Gene therapy researchers at UMass Medical School focused on degenerative retinal diseases are calling a promising new study out of the University of Oxford the “future” of gene therapy, after clinical trial participants with a rare eye disease experienced significant improvement in their vision.
“This therapy used the AAV [adeno-associated viral] vector. The viral delivery with AAV is extremely safe and I think it is going to be the future of gene therapy, especially in the eye because it is easy to target a multitude of cells,” said Claudio Punzo, PhD, assistant professor of ophthalmology, who was not involved in the Oxford study. “It holds the promise of treatment for many other retinal diseases.”

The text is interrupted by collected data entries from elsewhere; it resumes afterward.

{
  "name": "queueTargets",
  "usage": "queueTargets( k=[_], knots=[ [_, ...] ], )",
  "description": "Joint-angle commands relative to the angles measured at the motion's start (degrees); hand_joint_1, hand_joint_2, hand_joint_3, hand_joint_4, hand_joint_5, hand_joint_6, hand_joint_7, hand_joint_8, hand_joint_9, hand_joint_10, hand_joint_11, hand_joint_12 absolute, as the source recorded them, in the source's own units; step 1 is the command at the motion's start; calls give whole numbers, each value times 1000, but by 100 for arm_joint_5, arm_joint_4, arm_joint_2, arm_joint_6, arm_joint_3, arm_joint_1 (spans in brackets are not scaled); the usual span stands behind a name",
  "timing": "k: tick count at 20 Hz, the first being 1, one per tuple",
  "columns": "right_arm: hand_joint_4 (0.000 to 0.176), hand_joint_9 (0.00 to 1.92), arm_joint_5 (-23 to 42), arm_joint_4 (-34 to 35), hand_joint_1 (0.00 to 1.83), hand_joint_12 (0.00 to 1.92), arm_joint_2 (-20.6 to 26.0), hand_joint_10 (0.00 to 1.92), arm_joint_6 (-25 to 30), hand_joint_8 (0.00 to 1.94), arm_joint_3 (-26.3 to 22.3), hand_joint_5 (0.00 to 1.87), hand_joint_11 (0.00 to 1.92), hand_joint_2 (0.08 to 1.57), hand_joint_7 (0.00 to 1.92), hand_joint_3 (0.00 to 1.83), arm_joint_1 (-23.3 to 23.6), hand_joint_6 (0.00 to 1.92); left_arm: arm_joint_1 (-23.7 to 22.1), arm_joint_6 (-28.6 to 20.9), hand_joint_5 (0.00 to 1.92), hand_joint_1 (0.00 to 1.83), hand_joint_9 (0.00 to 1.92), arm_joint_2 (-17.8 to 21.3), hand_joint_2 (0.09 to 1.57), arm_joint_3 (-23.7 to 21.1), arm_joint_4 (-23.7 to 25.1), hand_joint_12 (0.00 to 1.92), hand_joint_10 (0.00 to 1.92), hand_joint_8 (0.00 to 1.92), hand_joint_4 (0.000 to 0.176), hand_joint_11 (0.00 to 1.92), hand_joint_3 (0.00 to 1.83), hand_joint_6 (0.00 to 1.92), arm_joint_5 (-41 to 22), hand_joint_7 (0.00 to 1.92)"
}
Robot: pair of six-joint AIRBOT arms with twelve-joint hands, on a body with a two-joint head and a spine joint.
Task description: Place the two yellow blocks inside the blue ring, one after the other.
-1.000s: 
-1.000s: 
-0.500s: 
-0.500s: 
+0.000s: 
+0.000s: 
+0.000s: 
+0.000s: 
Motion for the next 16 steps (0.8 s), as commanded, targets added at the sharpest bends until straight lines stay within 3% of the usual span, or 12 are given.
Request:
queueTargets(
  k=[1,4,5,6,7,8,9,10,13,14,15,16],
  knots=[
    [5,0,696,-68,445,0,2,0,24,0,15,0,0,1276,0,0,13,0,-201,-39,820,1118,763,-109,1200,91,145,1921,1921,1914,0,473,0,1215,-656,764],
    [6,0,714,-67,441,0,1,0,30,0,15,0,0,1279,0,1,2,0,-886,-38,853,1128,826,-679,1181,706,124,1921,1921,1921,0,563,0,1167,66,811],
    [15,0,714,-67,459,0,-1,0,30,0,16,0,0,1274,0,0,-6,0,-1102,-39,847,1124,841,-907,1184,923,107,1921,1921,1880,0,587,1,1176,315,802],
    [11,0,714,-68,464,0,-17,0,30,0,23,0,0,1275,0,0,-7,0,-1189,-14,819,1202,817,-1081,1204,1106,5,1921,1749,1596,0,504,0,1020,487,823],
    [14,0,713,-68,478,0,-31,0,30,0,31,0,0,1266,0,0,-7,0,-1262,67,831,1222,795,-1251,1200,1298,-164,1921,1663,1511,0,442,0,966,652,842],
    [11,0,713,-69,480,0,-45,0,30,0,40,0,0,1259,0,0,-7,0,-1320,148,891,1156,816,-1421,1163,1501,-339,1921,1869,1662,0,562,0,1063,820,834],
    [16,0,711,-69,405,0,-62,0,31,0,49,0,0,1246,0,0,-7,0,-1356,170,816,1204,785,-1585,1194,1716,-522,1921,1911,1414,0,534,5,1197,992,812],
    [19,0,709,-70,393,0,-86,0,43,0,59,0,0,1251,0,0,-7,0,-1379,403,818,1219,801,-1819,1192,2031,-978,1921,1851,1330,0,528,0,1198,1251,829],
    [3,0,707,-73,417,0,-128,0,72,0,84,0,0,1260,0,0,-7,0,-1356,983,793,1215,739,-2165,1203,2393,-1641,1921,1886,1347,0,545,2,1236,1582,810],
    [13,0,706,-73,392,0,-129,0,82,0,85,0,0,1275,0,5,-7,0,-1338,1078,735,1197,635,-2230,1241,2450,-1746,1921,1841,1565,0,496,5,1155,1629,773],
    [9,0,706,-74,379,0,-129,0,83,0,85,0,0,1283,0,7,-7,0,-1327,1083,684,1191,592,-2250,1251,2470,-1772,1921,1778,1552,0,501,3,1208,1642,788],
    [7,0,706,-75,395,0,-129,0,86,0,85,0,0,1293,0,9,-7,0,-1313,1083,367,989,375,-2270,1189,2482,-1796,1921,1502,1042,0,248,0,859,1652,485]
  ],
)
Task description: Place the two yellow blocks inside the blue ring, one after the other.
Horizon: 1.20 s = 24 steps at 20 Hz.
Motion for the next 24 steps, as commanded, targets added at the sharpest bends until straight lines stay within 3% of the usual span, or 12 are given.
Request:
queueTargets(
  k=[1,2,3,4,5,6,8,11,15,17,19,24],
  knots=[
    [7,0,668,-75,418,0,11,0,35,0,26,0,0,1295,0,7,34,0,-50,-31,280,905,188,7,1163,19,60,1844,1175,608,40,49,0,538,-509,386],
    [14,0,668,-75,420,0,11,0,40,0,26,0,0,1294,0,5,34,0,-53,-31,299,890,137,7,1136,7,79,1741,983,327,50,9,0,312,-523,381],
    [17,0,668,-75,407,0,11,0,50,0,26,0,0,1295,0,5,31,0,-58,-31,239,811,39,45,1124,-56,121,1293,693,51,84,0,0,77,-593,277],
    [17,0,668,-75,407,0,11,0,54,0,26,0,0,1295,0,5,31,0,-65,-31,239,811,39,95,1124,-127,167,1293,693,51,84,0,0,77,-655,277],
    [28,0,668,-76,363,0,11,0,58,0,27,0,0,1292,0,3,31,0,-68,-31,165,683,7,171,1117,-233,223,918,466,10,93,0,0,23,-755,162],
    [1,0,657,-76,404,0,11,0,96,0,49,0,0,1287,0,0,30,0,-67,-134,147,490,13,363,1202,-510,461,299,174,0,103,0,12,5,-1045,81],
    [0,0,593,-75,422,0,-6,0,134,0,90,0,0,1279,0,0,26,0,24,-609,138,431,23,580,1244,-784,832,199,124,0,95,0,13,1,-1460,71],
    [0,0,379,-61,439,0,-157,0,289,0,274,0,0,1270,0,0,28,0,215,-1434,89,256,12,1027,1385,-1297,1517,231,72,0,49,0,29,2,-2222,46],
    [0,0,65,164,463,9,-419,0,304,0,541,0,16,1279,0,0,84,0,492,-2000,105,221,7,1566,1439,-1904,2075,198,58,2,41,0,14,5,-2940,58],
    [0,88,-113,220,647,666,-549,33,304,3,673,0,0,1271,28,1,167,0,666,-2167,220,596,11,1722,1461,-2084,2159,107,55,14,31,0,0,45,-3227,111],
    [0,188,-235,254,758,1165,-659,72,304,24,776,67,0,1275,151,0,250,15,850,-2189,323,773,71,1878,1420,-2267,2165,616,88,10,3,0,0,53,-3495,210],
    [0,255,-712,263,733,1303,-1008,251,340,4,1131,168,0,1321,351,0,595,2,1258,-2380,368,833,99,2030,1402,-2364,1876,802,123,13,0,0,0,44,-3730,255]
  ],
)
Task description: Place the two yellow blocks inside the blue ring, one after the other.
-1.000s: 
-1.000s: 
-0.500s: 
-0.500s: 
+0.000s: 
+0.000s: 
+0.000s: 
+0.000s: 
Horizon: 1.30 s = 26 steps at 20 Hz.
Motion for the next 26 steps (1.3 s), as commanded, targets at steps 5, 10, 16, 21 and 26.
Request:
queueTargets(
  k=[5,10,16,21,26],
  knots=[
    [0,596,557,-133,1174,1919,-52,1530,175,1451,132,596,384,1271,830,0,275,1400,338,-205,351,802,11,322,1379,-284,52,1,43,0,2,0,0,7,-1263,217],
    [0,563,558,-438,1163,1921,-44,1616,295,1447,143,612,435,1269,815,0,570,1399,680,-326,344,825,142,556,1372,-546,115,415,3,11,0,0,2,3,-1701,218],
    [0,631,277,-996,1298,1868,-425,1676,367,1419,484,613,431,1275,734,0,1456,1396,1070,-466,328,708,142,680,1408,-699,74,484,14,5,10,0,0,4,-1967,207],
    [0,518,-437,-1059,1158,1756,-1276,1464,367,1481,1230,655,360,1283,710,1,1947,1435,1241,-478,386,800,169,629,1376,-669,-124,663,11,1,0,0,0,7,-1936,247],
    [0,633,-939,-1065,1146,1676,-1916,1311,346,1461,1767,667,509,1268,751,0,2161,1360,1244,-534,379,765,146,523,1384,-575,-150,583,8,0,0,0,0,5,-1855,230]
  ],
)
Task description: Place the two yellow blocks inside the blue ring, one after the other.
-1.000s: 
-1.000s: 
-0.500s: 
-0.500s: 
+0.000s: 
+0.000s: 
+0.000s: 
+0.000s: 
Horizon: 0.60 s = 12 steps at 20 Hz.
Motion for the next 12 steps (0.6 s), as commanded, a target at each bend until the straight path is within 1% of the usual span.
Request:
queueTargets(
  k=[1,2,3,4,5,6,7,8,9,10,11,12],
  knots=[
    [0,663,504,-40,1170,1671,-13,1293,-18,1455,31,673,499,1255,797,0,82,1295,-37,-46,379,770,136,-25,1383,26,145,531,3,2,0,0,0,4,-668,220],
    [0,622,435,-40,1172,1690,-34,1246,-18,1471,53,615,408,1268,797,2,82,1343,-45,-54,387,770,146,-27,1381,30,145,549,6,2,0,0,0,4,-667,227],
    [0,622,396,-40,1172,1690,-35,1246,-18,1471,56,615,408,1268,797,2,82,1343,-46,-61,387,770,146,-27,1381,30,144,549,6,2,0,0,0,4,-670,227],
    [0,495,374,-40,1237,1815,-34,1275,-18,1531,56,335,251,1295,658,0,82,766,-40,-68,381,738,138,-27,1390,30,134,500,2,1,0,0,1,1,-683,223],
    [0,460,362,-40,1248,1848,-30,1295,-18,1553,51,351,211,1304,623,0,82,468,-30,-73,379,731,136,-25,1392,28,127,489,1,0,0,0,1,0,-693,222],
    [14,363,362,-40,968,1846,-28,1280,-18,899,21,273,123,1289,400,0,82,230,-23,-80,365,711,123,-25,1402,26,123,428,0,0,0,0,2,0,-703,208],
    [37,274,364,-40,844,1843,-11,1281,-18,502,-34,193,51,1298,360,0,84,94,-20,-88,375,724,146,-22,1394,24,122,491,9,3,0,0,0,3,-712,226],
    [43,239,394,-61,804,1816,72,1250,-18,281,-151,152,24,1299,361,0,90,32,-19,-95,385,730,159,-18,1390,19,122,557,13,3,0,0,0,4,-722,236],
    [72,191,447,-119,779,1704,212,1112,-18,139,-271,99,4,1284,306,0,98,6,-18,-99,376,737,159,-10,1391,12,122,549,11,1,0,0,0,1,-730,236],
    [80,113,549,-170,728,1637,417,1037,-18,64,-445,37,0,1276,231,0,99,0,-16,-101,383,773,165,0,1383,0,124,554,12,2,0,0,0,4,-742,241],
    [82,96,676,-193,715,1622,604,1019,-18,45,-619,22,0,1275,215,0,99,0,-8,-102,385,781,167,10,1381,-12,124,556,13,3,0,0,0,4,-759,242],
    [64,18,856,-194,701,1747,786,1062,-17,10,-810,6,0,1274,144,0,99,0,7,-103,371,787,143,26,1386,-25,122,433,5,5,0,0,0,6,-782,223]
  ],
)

The small trial targeted a faulty gene in the eye that causes choroideremia, an inherited disease that begins with night blindness and progresses to total blindness. Using AAV vectors to carry healthy versions of the targeted gene to the eye, the treatment produced significantly improved vision in all participants, even those who had just begun to have impaired vision at the start of the trial. The study results were published in The Lancet.
While only a relatively small number of people—and almost exclusively males—are affected by choroideremia, retinitis pigmentosa is a similar but more common disease of the rods and cones that affects many more.
“The incidence of choroideremia is about one in 50,000, whereas retinitis pigmentosa is a relatively more frequent disease that affects one in 3,000 to 4,000,” said Hemant Khanna, PhD, assistant professor of ophthalmology, who was also not involved in the Oxford study. “This treatment does hold promise for such diseases as retinitis pigmentosa where we can now target photoreceptors. In our lab, we are working on designing treatment strategies for some forms of retinitis pigmentosa.”